## Exercise instructions:
In the reply, include exactly the lines of the entries below from the first to the line with "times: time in", that line included.

▽

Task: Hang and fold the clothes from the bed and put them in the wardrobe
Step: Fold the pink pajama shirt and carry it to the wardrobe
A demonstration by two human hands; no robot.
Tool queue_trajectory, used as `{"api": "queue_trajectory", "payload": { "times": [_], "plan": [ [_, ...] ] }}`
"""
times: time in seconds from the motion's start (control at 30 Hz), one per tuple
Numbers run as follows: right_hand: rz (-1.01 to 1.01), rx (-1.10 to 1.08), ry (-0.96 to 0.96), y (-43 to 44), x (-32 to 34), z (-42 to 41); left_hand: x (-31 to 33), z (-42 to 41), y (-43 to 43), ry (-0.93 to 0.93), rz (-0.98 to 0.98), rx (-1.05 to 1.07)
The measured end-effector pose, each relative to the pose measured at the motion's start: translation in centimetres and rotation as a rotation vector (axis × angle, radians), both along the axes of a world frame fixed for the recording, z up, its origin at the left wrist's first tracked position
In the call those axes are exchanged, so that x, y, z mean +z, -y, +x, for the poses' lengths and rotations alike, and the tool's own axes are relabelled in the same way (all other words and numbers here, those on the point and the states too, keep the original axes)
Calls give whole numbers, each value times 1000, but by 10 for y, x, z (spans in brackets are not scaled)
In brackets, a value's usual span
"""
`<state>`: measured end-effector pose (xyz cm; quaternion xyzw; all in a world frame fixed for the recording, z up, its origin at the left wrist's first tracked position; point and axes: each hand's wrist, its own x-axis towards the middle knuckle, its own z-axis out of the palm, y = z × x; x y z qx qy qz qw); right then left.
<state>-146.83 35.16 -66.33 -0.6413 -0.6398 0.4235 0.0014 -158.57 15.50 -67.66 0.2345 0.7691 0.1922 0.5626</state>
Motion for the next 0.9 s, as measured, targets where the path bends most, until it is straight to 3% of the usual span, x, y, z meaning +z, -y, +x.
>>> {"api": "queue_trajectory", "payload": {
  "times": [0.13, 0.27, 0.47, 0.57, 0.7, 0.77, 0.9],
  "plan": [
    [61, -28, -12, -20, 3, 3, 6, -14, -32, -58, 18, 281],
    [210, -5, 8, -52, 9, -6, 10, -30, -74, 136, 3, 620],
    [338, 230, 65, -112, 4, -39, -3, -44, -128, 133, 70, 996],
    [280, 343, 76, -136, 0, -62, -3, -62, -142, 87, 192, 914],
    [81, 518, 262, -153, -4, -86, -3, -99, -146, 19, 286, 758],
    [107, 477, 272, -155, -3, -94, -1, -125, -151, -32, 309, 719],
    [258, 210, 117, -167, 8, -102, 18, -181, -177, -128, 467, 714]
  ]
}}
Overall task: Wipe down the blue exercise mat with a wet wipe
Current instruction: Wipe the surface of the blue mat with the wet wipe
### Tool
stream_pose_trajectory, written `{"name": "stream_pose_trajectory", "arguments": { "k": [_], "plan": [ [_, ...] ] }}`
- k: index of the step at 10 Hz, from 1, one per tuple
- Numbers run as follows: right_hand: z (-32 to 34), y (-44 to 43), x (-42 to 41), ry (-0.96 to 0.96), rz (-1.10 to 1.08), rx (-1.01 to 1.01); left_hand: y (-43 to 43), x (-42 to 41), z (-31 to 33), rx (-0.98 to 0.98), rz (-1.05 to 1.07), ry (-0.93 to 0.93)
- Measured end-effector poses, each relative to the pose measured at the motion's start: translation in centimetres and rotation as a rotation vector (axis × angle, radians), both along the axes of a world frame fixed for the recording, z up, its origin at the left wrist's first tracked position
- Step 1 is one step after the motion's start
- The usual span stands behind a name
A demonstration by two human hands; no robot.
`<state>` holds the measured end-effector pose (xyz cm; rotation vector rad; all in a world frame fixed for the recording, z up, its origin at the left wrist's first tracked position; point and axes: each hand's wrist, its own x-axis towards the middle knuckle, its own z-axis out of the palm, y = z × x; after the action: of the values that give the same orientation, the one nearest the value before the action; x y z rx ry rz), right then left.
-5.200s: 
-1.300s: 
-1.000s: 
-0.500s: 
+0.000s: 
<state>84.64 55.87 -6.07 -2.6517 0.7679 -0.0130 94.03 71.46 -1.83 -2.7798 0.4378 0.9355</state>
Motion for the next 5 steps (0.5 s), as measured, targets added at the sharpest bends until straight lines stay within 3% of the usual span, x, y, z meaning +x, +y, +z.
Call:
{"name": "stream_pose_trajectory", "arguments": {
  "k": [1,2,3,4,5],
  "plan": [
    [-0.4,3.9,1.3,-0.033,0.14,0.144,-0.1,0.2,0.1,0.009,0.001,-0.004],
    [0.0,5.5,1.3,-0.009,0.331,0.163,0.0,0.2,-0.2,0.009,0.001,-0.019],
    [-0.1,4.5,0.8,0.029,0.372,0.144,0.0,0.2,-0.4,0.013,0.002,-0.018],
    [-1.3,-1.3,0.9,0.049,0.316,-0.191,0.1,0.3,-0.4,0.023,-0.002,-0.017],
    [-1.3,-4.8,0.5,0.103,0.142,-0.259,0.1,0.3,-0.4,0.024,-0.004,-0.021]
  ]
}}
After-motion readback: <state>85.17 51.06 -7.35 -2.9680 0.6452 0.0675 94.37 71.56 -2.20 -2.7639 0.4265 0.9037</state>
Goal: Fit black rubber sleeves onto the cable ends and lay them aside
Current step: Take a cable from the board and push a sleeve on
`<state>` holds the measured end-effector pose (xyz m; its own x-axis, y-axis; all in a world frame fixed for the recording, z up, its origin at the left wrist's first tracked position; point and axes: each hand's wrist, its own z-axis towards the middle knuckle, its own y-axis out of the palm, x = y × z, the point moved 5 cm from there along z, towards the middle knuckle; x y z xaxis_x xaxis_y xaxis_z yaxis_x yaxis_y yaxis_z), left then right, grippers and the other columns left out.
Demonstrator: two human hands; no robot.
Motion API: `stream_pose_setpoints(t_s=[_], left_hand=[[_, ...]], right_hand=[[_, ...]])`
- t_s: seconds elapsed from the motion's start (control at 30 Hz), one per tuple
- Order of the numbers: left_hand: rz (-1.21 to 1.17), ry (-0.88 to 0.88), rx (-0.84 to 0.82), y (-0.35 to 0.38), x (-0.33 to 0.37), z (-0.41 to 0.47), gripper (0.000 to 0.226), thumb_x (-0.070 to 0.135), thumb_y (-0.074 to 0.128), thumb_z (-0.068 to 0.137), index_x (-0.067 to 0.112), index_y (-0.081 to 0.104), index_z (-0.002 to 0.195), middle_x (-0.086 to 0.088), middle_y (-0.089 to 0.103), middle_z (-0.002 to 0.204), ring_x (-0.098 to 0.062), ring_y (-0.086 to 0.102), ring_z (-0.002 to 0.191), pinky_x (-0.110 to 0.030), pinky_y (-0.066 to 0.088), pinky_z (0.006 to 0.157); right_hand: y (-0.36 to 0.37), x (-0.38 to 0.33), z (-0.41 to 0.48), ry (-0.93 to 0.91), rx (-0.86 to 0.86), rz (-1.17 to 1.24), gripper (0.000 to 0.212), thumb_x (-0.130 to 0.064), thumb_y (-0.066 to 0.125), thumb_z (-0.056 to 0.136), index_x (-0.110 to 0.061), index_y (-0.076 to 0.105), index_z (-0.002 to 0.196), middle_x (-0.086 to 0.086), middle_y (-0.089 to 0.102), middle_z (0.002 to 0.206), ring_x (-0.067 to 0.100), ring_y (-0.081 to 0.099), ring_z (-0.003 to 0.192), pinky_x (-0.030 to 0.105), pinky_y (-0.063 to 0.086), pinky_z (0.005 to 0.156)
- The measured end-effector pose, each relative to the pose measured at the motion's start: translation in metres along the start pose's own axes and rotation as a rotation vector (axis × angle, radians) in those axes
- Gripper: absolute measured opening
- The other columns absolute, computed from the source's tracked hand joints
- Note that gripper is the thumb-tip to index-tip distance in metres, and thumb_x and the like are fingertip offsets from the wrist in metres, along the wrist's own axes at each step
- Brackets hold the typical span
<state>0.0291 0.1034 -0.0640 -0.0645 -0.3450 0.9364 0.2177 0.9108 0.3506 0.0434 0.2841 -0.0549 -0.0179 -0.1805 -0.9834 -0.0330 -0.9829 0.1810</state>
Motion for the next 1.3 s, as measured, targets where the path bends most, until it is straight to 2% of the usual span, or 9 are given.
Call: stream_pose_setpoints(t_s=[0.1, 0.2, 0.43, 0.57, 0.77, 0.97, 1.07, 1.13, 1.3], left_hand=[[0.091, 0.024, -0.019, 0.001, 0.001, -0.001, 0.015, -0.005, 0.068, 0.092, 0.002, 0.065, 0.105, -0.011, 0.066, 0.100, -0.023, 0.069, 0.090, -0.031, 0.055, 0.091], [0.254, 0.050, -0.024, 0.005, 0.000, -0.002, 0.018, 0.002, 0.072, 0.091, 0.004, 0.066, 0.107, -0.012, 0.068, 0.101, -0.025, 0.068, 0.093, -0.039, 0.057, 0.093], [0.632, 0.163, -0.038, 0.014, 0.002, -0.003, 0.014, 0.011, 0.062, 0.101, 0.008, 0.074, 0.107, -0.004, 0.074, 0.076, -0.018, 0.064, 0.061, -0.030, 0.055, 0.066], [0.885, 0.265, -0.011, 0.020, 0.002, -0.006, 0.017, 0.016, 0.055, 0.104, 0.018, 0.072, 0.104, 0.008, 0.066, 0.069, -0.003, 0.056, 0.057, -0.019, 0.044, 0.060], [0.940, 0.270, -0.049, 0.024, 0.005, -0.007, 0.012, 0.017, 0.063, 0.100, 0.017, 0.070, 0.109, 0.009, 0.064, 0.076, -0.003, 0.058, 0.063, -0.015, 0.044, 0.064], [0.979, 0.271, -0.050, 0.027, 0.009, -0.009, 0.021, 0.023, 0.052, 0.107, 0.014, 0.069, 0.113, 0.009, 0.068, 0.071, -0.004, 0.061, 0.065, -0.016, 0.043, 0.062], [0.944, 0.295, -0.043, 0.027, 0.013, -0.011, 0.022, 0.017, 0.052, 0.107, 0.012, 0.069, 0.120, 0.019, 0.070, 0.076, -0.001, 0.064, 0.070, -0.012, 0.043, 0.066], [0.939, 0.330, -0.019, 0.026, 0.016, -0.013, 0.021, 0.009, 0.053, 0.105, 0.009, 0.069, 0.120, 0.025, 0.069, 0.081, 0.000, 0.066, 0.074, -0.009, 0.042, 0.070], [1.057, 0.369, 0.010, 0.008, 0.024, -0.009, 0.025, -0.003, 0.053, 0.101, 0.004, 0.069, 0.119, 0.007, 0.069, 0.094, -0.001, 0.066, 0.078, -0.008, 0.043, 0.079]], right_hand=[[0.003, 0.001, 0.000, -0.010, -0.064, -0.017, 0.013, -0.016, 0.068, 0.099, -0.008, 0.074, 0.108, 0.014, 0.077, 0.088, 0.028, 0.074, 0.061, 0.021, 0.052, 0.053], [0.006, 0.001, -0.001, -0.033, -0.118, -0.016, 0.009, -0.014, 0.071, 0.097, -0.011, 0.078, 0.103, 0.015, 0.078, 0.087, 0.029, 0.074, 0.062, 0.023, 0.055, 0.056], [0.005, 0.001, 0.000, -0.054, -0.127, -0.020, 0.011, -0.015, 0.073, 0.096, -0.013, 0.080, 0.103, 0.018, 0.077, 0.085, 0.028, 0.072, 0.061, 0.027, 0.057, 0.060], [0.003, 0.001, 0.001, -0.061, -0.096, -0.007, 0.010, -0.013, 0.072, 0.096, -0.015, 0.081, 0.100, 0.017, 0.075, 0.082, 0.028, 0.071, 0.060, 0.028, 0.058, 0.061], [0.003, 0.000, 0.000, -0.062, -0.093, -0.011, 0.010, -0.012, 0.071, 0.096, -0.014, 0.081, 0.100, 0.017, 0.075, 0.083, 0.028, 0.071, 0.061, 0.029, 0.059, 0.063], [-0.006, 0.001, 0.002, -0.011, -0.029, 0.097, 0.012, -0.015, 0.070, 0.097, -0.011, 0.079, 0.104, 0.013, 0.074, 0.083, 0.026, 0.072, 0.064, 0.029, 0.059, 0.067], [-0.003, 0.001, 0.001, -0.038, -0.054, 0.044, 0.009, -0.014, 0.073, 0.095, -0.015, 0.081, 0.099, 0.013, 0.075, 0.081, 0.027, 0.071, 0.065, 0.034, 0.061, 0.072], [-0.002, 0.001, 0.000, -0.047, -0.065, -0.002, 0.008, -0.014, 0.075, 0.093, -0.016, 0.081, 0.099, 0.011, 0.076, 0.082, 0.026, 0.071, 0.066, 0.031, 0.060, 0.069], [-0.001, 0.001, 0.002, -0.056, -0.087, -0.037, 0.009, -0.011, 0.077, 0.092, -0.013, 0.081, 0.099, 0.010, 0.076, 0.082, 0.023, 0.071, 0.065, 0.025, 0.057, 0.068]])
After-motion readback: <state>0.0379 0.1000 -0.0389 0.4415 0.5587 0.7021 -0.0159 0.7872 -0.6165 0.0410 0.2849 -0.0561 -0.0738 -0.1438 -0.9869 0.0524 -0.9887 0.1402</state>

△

## Exercise output:
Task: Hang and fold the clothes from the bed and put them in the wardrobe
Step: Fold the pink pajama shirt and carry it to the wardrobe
A demonstration by two human hands; no robot.
Tool queue_trajectory, used as `{"api": "queue_trajectory", "payload": { "times": [_], "plan": [ [_, ...] ] }}`
"""
times: time in seconds from the motion's start (control at 30 Hz), one per tuple

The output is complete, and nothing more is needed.